# Work instruction
Print every line of the data exactly as shown.

# Material provided
* * *

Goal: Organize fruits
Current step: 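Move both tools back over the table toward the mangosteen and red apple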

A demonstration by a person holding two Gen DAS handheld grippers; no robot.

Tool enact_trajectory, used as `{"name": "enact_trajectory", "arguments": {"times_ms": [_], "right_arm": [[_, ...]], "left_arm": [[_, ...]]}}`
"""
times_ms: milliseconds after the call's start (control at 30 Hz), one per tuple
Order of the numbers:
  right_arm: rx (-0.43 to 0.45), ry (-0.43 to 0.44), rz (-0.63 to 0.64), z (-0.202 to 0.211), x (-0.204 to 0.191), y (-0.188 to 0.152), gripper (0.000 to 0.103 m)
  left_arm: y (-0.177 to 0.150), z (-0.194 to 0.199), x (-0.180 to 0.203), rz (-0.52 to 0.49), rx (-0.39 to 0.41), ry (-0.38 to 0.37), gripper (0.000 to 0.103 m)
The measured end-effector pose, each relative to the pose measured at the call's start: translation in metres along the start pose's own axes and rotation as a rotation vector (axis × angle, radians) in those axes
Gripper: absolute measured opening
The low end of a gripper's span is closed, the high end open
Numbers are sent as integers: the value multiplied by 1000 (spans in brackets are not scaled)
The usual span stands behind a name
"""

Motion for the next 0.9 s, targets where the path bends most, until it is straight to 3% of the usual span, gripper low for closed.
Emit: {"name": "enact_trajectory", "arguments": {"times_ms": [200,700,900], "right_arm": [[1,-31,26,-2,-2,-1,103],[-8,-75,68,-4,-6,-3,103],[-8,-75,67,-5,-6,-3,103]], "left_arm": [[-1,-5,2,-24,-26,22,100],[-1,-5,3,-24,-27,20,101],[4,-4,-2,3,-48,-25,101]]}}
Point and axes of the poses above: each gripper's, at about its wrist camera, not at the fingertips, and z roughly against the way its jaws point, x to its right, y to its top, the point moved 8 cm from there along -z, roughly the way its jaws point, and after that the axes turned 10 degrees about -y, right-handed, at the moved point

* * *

# Problem solution
Goal: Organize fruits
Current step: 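Move both tools back over the table toward the mangosteen and red apple
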
A demonstration by a person holding two Gen DAS handheld grippers; no robot.

Tool enact_trajectory, used as `{"name": "enact_trajectory", "arguments": {"times_ms": [_], "right_arm": [[_, ...]], "left_arm": [[_, ...]]}}`
"""
times_ms: milliseconds after the call's start (control at 30 Hz), one per tuple
Order of the numbers:
  right_arm: rx (-0.43 to 0.45), ry (-0.43 to 0.44), rz (-0.63 to 0.64), z (-0.202 to 0.211), x (-0.204 to 0.191), y (-0.188 to 0.152), gripper (0.000 to 0.103 m)
  left_arm: y (-0.177 to 0.150), z (-0.194 to 0.199), x (-0.180 to 0.203), rz (-0.52 to 0.49), rx (-0.39 to 0.41), ry (-0.38 to 0.37), gripper (0.000 to 0.103 m)
The measured end-effector pose, each relative to the pose measured at the call's start: translation in metres along the start pose's own axes and rotation as a rotation vector (axis × angle, radians) in those axes
Gripper: absolute measured opening
The low end of a gripper's span is closed, the high end open
Numbers are sent as integers: the value multiplied by 1000 (spans in brackets are not scaled)
The usual span stands behind a name
"""

Motion for the next 0.9 s, targets where the path bends most, until it is straight to 3% of the usual span, gripper low for closed.
Emit: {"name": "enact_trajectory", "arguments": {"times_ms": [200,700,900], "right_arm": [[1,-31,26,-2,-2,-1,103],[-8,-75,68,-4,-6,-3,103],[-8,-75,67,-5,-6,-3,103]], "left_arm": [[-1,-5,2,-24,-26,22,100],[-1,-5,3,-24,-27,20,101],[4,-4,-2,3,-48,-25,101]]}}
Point and axes of the poses above: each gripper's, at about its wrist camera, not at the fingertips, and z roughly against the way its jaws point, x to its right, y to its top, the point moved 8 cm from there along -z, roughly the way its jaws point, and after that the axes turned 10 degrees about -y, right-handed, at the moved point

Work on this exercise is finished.